明楽さんは、北前船船主の5代目子孫。「北前船」の往来があった小樽の地で演奏したことがきっかけで、「現代版北前船ツアー」の構想が浮かんだ。
ツアーは、6月2日(水)から6月6日(日)までの4泊5日で、新日本海フェリーを「現代版北前船」と見立て、小樽発ー舞鶴行の船内で、約300年前の歴史や文化を楽しむ。北前船の歴史トークやチェンバロコンサート、シェイクスピア朗読劇、松尾芭蕉・句会などを企画している。当初見込み40人の2倍の84 人がツアーに参加する。
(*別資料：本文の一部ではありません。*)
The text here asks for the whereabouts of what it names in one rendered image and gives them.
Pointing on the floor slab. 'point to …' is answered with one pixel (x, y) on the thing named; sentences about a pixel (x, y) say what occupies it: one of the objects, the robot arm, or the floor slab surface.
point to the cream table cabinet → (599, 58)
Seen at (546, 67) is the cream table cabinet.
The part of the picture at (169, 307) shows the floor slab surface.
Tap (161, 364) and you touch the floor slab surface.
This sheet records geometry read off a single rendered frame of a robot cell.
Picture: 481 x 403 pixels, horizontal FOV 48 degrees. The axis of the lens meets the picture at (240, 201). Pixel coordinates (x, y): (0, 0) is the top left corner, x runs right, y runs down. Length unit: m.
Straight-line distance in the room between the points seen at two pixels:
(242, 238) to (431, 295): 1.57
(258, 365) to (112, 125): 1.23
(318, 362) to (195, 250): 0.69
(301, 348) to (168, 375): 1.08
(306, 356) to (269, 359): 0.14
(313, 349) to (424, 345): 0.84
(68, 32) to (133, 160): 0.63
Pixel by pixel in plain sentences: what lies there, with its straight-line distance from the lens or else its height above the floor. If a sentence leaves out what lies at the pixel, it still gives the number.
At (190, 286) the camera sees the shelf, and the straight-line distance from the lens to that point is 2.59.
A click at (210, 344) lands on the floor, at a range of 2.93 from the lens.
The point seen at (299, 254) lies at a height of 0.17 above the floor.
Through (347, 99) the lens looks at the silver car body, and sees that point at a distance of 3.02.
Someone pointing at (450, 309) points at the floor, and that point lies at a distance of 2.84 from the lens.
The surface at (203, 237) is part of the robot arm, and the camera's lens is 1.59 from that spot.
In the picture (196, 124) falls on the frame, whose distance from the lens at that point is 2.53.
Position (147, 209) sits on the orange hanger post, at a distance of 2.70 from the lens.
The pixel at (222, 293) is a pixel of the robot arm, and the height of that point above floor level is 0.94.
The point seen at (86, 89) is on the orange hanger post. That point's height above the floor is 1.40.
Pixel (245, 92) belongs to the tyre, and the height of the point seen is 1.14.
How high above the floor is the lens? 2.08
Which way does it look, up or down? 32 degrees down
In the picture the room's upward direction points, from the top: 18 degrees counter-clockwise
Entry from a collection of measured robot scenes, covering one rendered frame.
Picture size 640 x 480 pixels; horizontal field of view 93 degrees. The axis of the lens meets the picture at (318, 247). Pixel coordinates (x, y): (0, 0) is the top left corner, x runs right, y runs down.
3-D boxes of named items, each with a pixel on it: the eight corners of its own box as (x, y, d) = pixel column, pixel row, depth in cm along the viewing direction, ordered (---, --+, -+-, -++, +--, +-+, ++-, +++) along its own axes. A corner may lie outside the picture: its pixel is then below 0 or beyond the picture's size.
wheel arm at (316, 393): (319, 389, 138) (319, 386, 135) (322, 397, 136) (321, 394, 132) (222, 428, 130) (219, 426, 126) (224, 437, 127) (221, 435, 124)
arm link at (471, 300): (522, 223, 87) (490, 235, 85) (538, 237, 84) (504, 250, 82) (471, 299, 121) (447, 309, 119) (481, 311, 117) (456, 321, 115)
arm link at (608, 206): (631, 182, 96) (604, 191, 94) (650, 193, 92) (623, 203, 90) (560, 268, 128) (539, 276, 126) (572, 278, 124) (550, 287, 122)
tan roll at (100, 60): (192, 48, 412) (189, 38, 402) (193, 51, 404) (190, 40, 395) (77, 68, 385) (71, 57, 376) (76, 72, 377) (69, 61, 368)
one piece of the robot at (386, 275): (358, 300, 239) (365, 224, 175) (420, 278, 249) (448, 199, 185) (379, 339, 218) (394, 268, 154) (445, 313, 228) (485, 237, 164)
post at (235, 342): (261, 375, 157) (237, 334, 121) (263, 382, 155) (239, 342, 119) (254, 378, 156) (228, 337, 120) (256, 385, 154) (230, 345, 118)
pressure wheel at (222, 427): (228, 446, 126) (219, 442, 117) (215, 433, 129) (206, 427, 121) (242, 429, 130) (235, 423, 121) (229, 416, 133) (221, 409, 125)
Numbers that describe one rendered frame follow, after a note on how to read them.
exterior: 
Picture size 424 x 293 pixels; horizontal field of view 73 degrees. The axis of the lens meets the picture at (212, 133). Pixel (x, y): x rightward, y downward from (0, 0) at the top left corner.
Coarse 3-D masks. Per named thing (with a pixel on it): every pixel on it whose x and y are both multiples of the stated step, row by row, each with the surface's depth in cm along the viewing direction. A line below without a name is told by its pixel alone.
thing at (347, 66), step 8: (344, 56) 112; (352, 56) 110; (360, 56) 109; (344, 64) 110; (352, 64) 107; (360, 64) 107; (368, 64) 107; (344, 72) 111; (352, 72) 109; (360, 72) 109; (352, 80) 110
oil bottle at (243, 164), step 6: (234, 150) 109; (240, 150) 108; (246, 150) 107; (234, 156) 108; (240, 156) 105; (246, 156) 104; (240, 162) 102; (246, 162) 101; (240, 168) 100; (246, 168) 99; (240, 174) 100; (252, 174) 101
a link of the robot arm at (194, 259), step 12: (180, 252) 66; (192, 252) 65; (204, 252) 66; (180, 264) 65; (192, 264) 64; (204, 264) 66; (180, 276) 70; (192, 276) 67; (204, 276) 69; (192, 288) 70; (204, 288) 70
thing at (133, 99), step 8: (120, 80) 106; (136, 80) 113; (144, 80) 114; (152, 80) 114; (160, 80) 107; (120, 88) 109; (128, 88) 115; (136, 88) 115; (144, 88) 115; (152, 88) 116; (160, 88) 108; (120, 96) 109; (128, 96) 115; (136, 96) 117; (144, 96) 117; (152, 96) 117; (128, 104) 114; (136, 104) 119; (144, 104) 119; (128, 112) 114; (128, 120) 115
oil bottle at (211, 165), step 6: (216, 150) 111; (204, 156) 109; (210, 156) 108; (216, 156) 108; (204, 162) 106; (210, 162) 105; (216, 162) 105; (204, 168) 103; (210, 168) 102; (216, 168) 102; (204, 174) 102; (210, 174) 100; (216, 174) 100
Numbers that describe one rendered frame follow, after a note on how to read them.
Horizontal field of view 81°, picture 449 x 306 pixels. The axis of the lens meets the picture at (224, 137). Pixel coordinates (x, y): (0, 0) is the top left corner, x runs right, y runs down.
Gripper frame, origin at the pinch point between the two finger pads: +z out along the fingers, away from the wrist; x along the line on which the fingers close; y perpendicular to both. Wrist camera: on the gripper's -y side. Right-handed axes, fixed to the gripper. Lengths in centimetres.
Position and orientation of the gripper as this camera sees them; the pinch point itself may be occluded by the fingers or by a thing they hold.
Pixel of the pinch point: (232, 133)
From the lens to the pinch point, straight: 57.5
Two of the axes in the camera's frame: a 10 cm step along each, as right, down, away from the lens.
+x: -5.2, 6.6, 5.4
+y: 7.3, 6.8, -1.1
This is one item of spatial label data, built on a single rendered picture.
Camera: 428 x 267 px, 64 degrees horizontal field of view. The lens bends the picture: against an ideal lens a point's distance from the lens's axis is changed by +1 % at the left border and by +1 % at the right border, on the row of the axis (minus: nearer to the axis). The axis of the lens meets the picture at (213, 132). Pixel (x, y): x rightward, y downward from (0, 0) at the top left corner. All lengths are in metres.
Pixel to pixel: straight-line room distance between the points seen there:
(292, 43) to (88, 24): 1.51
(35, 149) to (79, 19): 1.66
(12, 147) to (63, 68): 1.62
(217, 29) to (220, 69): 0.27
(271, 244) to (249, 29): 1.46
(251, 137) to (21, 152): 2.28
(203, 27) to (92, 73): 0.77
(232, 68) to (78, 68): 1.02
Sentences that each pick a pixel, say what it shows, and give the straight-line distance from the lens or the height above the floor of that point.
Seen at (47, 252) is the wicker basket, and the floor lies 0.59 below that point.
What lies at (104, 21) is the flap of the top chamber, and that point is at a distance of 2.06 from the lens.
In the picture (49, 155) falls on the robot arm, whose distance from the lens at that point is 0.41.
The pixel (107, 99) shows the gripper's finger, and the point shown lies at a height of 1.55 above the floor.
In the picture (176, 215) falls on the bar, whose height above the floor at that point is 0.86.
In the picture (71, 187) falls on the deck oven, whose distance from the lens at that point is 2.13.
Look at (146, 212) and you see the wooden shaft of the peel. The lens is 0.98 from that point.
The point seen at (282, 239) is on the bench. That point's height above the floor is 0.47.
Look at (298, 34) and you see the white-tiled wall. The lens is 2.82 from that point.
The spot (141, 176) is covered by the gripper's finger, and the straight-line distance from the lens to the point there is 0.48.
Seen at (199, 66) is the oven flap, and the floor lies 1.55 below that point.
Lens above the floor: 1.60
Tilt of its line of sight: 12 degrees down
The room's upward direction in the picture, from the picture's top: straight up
関連記事
同実行委(眞田俊一実行委員長・小樽観光協会会長)では、「現代版北前船として今、もう一度北の大地から日本全国へ向けて、食・文化・アートの交流を発信したい」と、出発前日の6月1日(火)に、ツアー客以外も参加出来るレセプションイベントを企画。
小樽運河プラザ三番庫(色内2)では、「北前船を語る夕べ」(入場無料・鰊三平汁無料提供)。小樽倉庫No.1(港町5)では、「ヘッドドレスショー」。小樽市能楽堂(花園5)では、「雅楽とチェンバロの雅な世界」と、北前船や当時の文化を学び楽しめるイベントを市内3会場で行った。
「ヘッドドレスショー」は、小樽と札幌の美容師やドレスデザイナー17組が創作出演。北前船の交易があった約300年前の日本のスタイルと、17世紀前半のバロック時代で流行した頭部のアクセサリーを融合させたファッションショー。
コンセプトは、「時楽/JIRAKU」。約50cmの盛り髪に北前船をイメージしたヘッドドレス。白いドレスと扇子、鮮やかな着物とヘッドドレスなど、出演者たちは様々な工夫を凝らし、国と時代を越えた新しいアートを発表。中には、ペアの衣装で登場し、会場に投げキッスを送る親子モデルも。「かわいい」。「きれい」と、満席の会場から歓声が上がった。審査の結果、小樽の講師会Aチームが優勝した。
「雅楽とチェンバロの雅な世界」では、小樽住吉神社楽部と明楽さんが、日本古来の歌と舞、チェンバロの文化コラボレーションで、蘇州夜曲(そしゅうやきょく)、ラストエンペラー、王昭君(おうしょうくん)など6曲を演奏。
能楽堂から独特な世界観が広がり、270人の聴衆たちは、その音色にじっくりと耳を傾けていた。聴衆の中には、ヘッドドレスショーのモデルの姿も見られた。
北海道の中でも古い歴史のある小樽の街で、江戸時代とバロック時代をテーマにした文化コラボレーションが華やかに繰り広げられた。